Measure Twice, Optimize Once; Wash, Rinse, Repeat.
The title to the post was taken from an entry Larry Osterman http://blogs.msdn.com/LarryOsterman/archive/2004/05/03/125198.aspx. In this blog, Larry correctly points out that we should truly understand where and if we have a performance issue and if so...exactly where is the performance slow-down occurring. It's true. When I first started off in the software business, one of my first technical mentors taught me to constantly test for performance as I develop and that I should make sure I understand where any performance slow-down is before fixing it. True or false, have you ever fixed a performance problem only to find out the problem was actually somewhere else? If you haven't, you probably aren't being honest with yourself. It's a learning experience that every cowboy programmer goes though.
To add a tangent thought, as developers and architects we also often create unnecesary optimizations. How many times have you been in a code review or seen something where it was suggested to optimize because you could squeeze out a millisecond or two of additional performance without asking the question “Is it fast enough“. It is a dangerous game we play.
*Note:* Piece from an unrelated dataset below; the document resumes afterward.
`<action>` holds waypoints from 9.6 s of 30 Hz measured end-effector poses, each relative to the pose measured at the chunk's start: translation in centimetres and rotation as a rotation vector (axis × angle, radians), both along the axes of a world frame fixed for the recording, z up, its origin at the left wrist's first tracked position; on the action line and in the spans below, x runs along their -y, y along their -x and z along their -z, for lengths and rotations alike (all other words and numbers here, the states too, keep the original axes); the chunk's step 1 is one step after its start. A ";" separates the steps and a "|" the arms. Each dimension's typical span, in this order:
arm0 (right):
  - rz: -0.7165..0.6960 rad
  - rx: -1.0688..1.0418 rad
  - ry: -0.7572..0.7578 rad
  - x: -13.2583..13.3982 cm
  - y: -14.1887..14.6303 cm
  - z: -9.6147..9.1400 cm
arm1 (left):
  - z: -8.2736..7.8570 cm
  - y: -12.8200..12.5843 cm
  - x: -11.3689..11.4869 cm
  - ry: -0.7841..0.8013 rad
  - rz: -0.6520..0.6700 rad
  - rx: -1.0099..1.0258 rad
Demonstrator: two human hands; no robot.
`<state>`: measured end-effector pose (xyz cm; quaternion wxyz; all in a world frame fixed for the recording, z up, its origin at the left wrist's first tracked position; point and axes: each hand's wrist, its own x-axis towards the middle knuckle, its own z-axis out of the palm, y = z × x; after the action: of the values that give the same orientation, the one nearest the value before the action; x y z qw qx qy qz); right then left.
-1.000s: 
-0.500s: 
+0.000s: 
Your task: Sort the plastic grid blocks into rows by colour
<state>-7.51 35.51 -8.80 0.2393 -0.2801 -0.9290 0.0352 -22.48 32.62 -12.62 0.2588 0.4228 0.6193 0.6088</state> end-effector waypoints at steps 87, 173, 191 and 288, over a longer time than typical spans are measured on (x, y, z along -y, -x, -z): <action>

In one sense we always want to have screaming code but in another instance the business requirements don't necessarily care as long as it is “fast enough“. So why do we bother?
For example, if I always wanted the fastest data-access, I would have my DataAccess Tier always return a SqlDataReader/OracleDataReader, etc; however, I know that if I do this I am:
- Forever tying my Business Logic Layer to understanding the different exceptions that might be thrown by these different readers (yes they are layer specific...a pet peeve of mine but another subject altogether).
- I am also requiring my clients to correctly close the connections.
Instead, I like to wrap my DAL in such a way as that it always returns disconnected data and returns exceptions defined within the DAL. This let's me control exception types and properly manage connections and connectionstrings. Does this mean that I never return a reader? No, we always need to balance performance with “Tier Purity”; however, my default DAL implementation is still very performant and fast enough for the vast majority of client tiers. Now if I was handling millions of credit card transactions in a short time period...well that's different. Or if my result set was sufficiently large and a client applications needs were such that disconnected data wasn't performing, I would then look at streaming the data. Here performance far outweighs Tier Purity....My point is, most business applications care about being fast enough and business sponsors don't give a da&$ about squeezing out the last bit of performance. We as architects and developers must understand the difference.